URL=https://www.frontiersin.org/journals/immunology/articles/10.3389/fimmu.2024.1364622

DOI=10.3389/fimmu.2024.1364622

ISSN=1664-3224

ABSTRACT=Community-acquired pneumonia (CAP) is a significant global health concern. Among CAP cases, 25% are attributed to the bacterium Streptococcus pneumoniae (Spn), which can be exacerbated by primary viral infections. Common viral infections associated with Spn infection include influenza A virus (IAV), respiratory syncytial virus (RSV), and human metapneumovirus (hMPV), as these infections can increase host vulnerability to secondary bacterial infections.Consequently, this can lead to severe complications due to the intertwined interactions between infecting pathogens and the compromised host immune response. Our previous work revealed the protective potential of human monoclonal antibodies (mAbs) that target the conserved pneumococcal histidine triad protein D (PhtD) of Spn.
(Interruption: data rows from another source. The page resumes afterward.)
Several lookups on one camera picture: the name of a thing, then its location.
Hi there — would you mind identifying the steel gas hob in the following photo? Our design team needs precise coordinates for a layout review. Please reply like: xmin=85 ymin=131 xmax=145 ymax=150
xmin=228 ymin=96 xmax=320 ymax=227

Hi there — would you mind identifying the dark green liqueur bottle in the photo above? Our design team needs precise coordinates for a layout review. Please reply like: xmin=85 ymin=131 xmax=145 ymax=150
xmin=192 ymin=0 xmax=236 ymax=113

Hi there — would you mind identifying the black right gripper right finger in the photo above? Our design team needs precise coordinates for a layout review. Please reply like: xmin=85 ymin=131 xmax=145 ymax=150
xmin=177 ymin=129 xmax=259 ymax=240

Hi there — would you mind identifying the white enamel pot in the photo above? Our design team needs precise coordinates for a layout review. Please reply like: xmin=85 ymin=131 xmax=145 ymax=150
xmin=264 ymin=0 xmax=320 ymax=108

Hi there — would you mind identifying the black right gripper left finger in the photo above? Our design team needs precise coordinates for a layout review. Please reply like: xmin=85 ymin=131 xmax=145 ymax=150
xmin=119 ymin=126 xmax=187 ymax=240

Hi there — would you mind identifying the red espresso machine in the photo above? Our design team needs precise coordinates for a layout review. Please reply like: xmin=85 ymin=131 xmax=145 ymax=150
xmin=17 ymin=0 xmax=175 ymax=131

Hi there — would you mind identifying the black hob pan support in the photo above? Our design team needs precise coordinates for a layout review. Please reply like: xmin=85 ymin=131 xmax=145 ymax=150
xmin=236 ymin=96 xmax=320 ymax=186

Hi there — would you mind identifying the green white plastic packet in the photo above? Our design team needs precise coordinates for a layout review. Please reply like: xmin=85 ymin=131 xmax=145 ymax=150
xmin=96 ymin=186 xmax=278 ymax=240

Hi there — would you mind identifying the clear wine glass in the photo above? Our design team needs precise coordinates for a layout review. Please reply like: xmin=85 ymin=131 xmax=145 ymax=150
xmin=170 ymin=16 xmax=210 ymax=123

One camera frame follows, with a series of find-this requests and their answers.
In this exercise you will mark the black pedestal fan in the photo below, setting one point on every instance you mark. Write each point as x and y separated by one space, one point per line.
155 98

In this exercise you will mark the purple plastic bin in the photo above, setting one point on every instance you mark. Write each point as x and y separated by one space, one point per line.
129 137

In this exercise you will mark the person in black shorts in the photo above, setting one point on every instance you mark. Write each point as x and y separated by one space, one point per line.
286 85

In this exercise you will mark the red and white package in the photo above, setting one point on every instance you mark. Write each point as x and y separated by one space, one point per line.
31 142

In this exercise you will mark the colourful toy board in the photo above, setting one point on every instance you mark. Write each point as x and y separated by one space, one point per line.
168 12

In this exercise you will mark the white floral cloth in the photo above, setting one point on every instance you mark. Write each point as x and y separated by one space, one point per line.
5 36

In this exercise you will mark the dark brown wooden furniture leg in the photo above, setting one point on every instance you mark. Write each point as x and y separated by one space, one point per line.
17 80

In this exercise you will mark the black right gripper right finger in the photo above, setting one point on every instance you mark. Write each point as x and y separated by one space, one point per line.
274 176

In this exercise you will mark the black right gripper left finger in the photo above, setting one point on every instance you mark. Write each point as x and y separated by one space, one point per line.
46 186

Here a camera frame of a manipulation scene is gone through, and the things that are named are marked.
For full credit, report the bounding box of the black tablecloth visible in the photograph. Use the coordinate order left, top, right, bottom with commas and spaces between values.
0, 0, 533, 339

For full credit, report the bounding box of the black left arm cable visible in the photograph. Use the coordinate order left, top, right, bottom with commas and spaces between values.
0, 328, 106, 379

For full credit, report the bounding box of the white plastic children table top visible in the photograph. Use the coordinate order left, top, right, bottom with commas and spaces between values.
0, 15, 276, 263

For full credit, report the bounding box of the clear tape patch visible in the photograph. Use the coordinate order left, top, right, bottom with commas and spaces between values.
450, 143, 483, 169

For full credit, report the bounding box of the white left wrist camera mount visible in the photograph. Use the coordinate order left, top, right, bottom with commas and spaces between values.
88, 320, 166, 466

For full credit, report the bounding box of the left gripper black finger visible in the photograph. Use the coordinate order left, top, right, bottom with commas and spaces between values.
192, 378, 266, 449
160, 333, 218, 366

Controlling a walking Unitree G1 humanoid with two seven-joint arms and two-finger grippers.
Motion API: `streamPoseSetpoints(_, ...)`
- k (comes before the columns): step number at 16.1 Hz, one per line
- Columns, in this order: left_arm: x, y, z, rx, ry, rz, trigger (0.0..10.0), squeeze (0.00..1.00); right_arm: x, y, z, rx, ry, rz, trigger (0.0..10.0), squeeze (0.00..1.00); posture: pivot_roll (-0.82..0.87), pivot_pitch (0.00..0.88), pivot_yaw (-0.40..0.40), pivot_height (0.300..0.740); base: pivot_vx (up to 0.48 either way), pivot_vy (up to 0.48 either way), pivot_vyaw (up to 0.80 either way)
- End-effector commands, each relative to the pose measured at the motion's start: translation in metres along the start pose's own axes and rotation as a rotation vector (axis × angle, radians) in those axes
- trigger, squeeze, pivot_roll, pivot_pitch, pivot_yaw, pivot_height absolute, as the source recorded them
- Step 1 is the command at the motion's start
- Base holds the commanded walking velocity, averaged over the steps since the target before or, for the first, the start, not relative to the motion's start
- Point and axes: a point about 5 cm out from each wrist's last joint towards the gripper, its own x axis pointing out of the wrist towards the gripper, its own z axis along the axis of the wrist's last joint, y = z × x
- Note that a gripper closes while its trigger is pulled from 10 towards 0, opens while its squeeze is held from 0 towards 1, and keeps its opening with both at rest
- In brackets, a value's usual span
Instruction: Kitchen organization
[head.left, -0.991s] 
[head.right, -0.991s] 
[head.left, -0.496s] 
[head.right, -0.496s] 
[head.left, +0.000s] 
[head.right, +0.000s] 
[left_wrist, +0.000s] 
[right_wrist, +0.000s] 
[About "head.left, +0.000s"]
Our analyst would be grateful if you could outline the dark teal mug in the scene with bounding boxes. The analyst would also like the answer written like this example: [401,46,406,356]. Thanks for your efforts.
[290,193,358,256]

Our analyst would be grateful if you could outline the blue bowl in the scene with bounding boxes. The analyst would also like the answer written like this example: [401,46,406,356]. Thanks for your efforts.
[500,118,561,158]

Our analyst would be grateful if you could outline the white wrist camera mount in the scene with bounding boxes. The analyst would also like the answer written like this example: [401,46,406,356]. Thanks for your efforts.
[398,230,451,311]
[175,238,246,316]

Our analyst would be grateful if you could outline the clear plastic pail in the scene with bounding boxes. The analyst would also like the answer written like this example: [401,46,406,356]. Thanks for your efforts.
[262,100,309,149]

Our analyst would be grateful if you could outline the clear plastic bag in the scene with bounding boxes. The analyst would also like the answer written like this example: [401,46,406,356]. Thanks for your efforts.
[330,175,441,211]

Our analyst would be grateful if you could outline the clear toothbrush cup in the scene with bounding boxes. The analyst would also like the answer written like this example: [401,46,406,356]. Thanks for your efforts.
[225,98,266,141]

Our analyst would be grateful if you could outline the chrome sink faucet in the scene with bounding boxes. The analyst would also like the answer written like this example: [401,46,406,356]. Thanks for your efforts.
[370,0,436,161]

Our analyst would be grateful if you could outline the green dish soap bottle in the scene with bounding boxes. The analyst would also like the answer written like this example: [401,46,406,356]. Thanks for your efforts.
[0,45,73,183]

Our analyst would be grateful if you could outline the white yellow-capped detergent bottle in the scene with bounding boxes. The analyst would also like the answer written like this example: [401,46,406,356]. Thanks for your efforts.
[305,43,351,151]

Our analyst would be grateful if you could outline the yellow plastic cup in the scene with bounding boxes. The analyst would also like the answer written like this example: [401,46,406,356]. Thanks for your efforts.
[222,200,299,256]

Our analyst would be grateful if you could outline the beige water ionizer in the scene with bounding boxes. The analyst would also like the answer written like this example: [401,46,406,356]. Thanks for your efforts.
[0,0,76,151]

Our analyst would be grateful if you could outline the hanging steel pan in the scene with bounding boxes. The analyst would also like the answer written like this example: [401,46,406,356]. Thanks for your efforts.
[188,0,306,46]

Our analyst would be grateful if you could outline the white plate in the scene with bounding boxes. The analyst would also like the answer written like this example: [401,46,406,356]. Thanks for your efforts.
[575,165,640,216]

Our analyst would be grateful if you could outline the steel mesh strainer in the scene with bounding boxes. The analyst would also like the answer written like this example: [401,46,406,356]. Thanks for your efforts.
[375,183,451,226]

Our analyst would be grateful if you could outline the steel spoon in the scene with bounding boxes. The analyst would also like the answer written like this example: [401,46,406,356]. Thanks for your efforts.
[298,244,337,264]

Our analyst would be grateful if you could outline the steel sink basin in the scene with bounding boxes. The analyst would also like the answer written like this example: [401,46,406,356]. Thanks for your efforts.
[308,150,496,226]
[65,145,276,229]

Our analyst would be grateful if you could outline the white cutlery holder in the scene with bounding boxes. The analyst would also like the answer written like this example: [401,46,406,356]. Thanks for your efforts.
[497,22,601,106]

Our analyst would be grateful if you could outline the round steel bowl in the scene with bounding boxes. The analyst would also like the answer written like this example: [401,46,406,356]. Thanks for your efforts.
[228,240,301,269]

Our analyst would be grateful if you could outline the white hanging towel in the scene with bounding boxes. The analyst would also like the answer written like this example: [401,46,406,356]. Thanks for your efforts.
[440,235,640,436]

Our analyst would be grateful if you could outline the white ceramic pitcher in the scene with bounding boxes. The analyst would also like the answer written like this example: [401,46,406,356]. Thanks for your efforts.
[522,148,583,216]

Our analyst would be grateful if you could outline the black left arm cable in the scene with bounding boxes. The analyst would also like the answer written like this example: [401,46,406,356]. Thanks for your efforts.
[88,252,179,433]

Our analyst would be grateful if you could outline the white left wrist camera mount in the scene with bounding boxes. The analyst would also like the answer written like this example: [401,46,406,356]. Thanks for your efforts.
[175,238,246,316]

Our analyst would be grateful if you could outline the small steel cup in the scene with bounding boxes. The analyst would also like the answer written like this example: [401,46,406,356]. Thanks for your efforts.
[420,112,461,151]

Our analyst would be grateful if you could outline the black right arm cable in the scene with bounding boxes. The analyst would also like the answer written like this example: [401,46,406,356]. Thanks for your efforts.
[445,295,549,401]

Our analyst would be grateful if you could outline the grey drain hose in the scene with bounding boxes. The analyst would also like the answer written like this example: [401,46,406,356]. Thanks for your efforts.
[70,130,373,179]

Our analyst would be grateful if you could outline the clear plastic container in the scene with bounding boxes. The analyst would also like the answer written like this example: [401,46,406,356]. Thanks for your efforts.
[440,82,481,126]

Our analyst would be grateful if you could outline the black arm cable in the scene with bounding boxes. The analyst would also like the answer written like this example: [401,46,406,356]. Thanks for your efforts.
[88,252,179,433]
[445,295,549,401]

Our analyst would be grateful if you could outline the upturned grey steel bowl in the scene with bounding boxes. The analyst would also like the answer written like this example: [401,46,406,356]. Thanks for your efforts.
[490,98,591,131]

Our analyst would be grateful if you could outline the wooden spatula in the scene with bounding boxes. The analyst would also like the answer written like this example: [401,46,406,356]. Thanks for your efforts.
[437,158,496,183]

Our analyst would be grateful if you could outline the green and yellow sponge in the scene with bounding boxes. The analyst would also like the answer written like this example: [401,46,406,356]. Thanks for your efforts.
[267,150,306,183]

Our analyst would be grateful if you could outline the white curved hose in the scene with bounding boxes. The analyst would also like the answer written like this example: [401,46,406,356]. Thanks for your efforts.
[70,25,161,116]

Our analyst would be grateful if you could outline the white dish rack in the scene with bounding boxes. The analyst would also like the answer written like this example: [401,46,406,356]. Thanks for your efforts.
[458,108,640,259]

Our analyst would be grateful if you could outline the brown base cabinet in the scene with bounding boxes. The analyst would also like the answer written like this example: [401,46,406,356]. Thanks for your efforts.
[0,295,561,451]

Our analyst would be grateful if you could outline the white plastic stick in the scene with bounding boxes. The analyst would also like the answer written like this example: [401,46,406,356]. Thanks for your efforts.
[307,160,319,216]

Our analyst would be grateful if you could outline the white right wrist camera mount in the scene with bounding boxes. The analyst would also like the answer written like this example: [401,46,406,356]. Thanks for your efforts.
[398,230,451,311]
In this study, we investigated the efficacy of an anti-PhtD mAb cocktail therapy to improve survival rates in three distinct viral/bacterial coinfection models: IAV/Spn, hMPV/Spn, and RSV/Spn. The mAb cocktail PhtD3+7 outperformed antiviral mAb treatments in multiple coinfection models, resulting in prolonged survival. In the IAV/Spn model, treating with either anti-viral or anti-bacterial mAbs caused a 2-4 log reduction in bacterial titers within blood and lung samples. In the hMPV/Spn coinfection model, mAb cocktail PhtD3+7 conferred greater protection than the previously documented hMPV neutralizing mAb MPV467. Both mAb treated groups displayed significantly reduced bacterial titers in the blood and lungs, with PhtD3+7 being the most effective. In the RSV/Spn coinfection model, PhtD3+7 provided slightly greater protection than the antiviral mAb D25. Notably, only PhtD3+7 managed to decrease the bacterial titers in the blood and lungs of RSV/Spn coinfected animals. Considering the increasing threat of antibiotic resistance rendering current therapeutic options less effective, these studies highlight important options for combating viral and secondary pneumococcal coinfections.